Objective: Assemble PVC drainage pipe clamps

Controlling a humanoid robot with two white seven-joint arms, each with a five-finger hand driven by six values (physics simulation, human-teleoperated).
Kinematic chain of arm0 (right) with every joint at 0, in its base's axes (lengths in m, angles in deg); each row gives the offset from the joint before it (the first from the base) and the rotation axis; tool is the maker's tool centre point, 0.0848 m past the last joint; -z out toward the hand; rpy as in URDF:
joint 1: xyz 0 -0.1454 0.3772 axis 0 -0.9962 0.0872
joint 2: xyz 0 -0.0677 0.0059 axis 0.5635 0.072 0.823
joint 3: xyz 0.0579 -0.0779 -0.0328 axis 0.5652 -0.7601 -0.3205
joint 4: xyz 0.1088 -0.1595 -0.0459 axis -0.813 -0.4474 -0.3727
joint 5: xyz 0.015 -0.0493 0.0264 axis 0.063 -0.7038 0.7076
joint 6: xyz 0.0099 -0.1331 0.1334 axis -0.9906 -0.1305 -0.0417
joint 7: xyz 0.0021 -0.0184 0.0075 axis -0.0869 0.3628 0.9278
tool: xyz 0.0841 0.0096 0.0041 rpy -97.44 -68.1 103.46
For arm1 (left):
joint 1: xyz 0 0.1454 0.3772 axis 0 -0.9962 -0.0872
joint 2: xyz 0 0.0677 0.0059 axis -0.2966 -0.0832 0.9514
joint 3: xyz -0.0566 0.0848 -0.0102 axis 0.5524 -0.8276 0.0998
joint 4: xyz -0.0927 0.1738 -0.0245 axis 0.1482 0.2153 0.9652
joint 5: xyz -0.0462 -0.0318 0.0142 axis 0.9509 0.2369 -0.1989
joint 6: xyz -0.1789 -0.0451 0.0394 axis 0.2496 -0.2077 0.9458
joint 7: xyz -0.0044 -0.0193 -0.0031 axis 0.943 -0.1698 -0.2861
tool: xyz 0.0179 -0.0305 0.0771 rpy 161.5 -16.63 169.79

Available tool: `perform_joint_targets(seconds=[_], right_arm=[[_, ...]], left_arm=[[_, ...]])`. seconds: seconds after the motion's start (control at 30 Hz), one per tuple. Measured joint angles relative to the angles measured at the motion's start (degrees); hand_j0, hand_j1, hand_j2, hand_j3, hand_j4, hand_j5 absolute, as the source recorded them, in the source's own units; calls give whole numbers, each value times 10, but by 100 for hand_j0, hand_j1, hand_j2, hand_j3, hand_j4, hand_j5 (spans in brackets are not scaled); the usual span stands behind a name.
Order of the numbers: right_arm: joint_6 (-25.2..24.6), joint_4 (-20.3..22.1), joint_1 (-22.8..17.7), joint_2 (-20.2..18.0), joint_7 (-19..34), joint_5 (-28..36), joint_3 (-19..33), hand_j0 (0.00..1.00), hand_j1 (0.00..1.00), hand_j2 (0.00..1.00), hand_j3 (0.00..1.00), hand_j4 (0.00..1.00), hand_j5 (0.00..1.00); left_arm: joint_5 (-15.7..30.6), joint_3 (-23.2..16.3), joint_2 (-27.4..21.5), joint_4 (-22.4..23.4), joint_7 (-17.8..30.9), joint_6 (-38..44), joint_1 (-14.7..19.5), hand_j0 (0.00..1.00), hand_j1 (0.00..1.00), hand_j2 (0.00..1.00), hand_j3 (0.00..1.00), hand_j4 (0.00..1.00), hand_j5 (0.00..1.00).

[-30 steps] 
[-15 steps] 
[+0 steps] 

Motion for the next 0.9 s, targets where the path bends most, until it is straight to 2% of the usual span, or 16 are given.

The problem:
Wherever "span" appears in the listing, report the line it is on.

Output:
Available tool: `perform_joint_targets(seconds=[_], right_arm=[[_, ...]], left_arm=[[_, ...]])`. seconds: seconds after the motion's start (control at 30 Hz), one per tuple. Measured joint angles relative to the angles measured at the motion's start (degrees); hand_j0, hand_j1, hand_j2, hand_j3, hand_j4, hand_j5 absolute, as the source recorded them, in the source's own units; calls give whole numbers, each value times 10, but by 100 for hand_j0, hand_j1, hand_j2, hand_j3, hand_j4, hand_j5 (spans in brackets are not scaled); the usual span stands behind a name.
Motion for the next 0.9 s, targets where the path bends most, until it is straight to 2% of the usual span, or 16 are given.

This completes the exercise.